A third myth is that our distractions and inability to focus on our devices are due primarily to notifications overload and our own lack of discipline. But it’s more complicated than that. There are a number of underlying sociotechnical forces that lead us to be distracted. Beyond what we all think we know about targeted algorithms and tailored advertising, the design of the internet itself, and the daily hours we are exposed to seemingly unrelated media like TV, film, advertising, and music videos, with their fast-paced changing shots (which, like our attention spans, have been getting shorter and shorter), also affect our ability to focus.
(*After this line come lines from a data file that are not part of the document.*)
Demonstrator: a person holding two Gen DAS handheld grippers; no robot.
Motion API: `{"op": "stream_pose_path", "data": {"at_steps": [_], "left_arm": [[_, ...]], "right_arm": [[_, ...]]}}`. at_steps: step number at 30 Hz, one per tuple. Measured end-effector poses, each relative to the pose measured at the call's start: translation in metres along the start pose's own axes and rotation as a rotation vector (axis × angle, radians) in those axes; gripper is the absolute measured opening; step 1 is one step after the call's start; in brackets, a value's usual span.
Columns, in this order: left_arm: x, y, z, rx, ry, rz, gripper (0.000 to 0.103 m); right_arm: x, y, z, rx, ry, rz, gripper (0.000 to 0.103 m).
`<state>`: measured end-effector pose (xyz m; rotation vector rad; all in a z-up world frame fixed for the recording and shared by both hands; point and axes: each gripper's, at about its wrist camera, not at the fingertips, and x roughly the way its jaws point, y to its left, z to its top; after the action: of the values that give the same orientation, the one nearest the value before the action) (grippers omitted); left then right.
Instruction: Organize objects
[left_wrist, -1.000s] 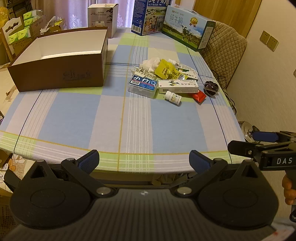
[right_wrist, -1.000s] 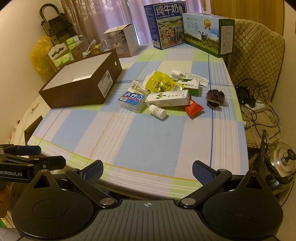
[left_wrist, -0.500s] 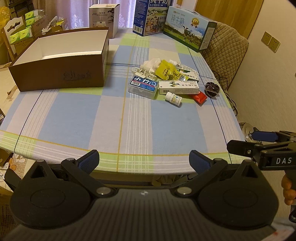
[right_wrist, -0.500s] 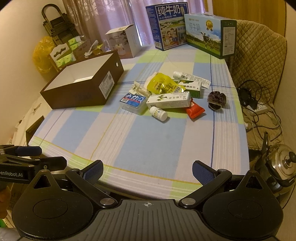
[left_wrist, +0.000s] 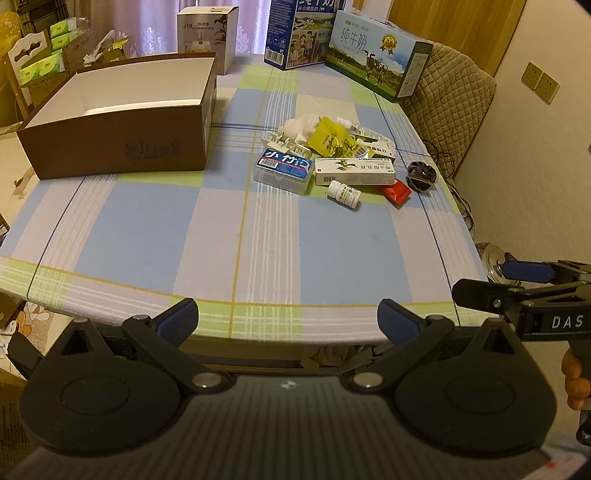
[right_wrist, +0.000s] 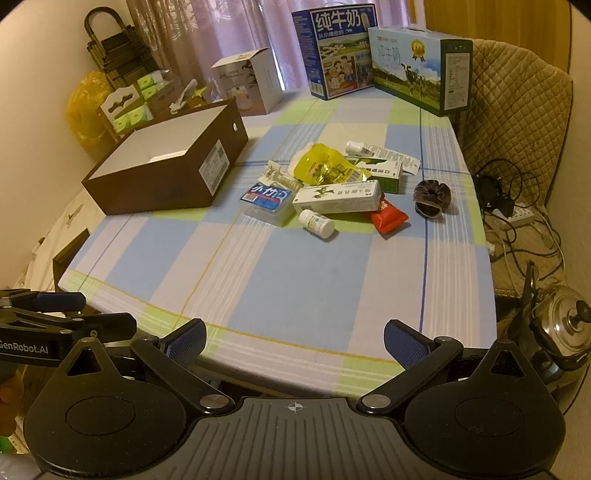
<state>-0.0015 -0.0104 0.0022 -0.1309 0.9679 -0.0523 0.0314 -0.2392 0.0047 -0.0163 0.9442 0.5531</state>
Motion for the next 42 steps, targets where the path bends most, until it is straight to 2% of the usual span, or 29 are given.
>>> {"op": "stream_pose_path", "data": {"at_steps": [22, 32, 42], "left_arm": [[0.013, -0.013, 0.003, 0.030, 0.022, -0.003, 0.102], [0.034, -0.012, 0.028, 0.075, 0.026, 0.006, 0.102], [0.074, -0.004, 0.063, 0.161, 0.033, 0.019, 0.102]], "right_arm": [[0.000, -0.017, -0.005, 0.048, 0.003, 0.002, 0.101], [0.011, -0.034, 0.007, 0.116, -0.010, -0.018, 0.100], [0.039, -0.041, 0.026, 0.161, -0.024, -0.055, 0.090]]}}
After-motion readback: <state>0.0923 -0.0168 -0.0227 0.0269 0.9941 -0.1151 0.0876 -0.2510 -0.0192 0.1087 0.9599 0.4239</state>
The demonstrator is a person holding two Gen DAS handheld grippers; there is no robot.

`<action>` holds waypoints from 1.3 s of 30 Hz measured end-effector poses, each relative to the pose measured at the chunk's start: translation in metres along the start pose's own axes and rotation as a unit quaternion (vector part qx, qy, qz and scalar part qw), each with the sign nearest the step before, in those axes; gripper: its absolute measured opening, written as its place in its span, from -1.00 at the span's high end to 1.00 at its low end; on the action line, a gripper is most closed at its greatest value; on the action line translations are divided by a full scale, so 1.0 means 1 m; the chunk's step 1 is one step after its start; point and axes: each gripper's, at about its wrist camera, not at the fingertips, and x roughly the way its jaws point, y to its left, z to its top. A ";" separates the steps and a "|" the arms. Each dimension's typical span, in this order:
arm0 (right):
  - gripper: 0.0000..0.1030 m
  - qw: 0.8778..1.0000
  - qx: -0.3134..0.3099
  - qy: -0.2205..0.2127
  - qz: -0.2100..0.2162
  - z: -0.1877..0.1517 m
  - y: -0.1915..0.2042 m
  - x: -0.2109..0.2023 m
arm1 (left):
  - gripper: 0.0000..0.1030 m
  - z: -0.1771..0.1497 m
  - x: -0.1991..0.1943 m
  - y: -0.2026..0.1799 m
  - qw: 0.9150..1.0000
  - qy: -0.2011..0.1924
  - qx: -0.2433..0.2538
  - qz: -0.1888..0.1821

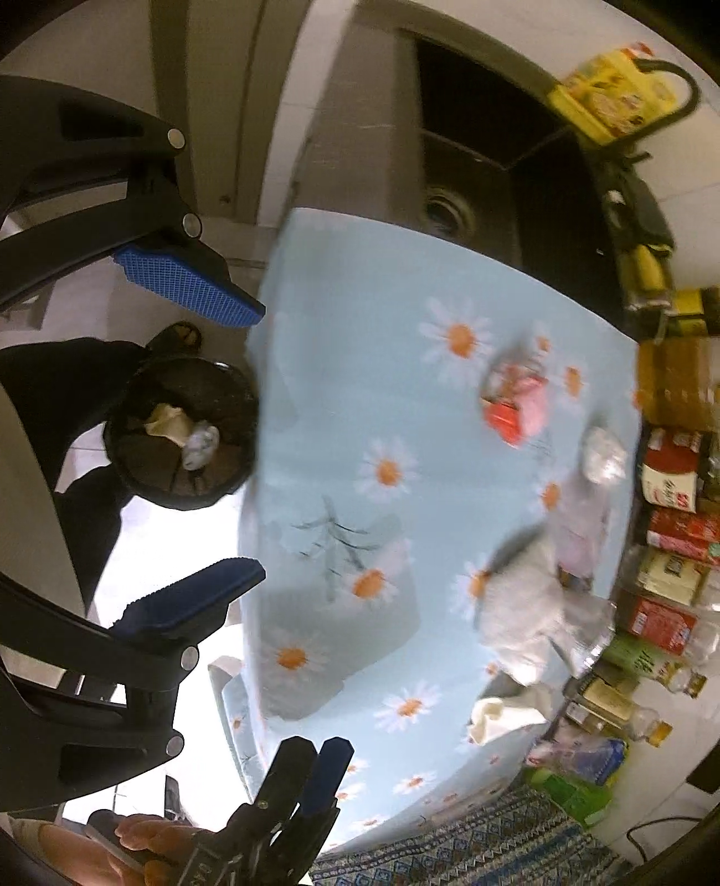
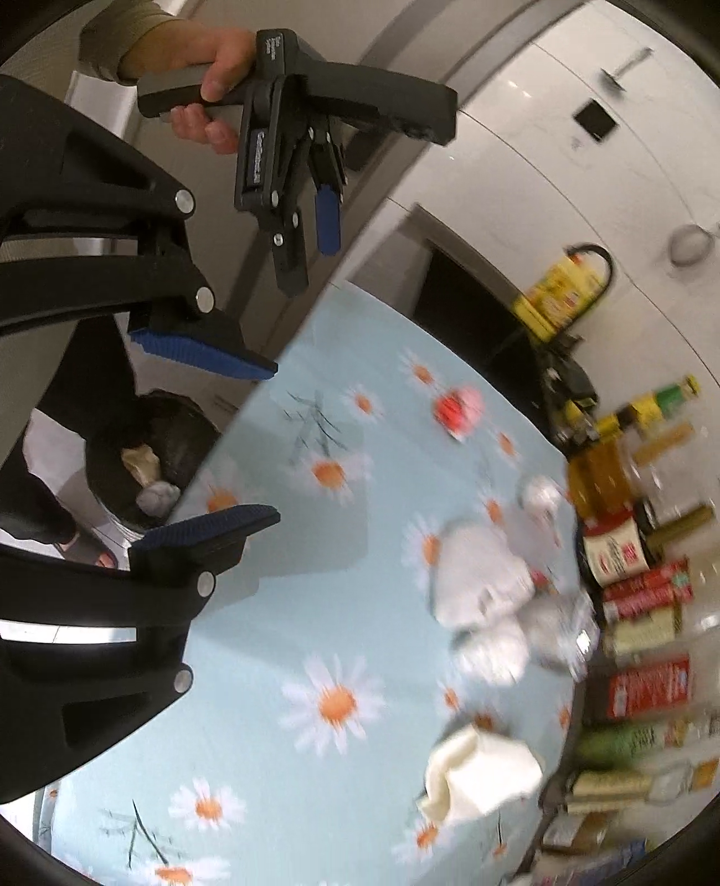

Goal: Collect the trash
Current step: 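Raise both open tools back over the tablecloth toward the remaining trash, then grasp the crumpled pink-red paper with the left tool while the right tool grasps a white cloth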

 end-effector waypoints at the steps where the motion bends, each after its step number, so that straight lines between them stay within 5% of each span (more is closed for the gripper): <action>1: 0.04 1.000 0.007 -0.007 -0.007 0.004 -0.005 -0.004 | -0.62 0.003 -0.001 -0.002 1.000 -0.003 0.004 0.001; 12: -0.02 0.996 0.049 -0.043 -0.060 0.046 -0.028 0.006 | -0.62 0.066 0.023 0.015 0.997 -0.022 0.057 0.037; 22: -0.02 0.993 0.059 -0.030 -0.095 0.092 -0.037 0.056 | -0.62 0.116 0.066 0.046 0.998 0.002 0.067 0.012; 34: -0.02 0.991 0.074 -0.009 -0.111 0.109 -0.055 0.093 | -0.62 0.145 0.105 0.043 0.997 0.019 0.078 -0.006; 37: 0.09 0.990 0.080 0.001 -0.118 0.110 -0.060 0.098 | -0.58 0.145 0.112 0.046 0.997 0.021 0.072 -0.005; 39: 0.35 0.987 0.091 0.013 -0.130 0.108 -0.066 0.103 | -0.50 0.145 0.114 0.046 0.997 0.019 0.073 -0.006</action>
The number of factors at play when it comes to managing focus are as diverse as our unique lives. We are endlessly swayed by things like the desire to maintain social capital and influence, or emotional rewards, and even our own unique personality types can render us more or less susceptible to distraction.
Finally, the fourth myth is that the much popularized idea of flow is the ideal state we should strive for when we use our technologies. Rather than trying to achieve flow, which is simply not realistic for the nature of most of our jobs, which require an analytical mindset, our goal instead should be to achieve a balance of different types of attentional states.
Ultimately, Attention Span presents an optimistic vision. The goal of this book is to reframe the singular goal of maximizing our productivity, to instead achieve a broader goal of how we can live with and use our technologies and maintain a healthy psychological balance. And yes, we’ll be productive along the way. We can learn to adapt to our own rhythms of attention—finding focus, fighting distraction, and ultimately feeling more balanced and less stressed in our daily lives. The ship has sailed: we live in an interconnected world and need to use our devices—but we can also achieve well-being while doing so.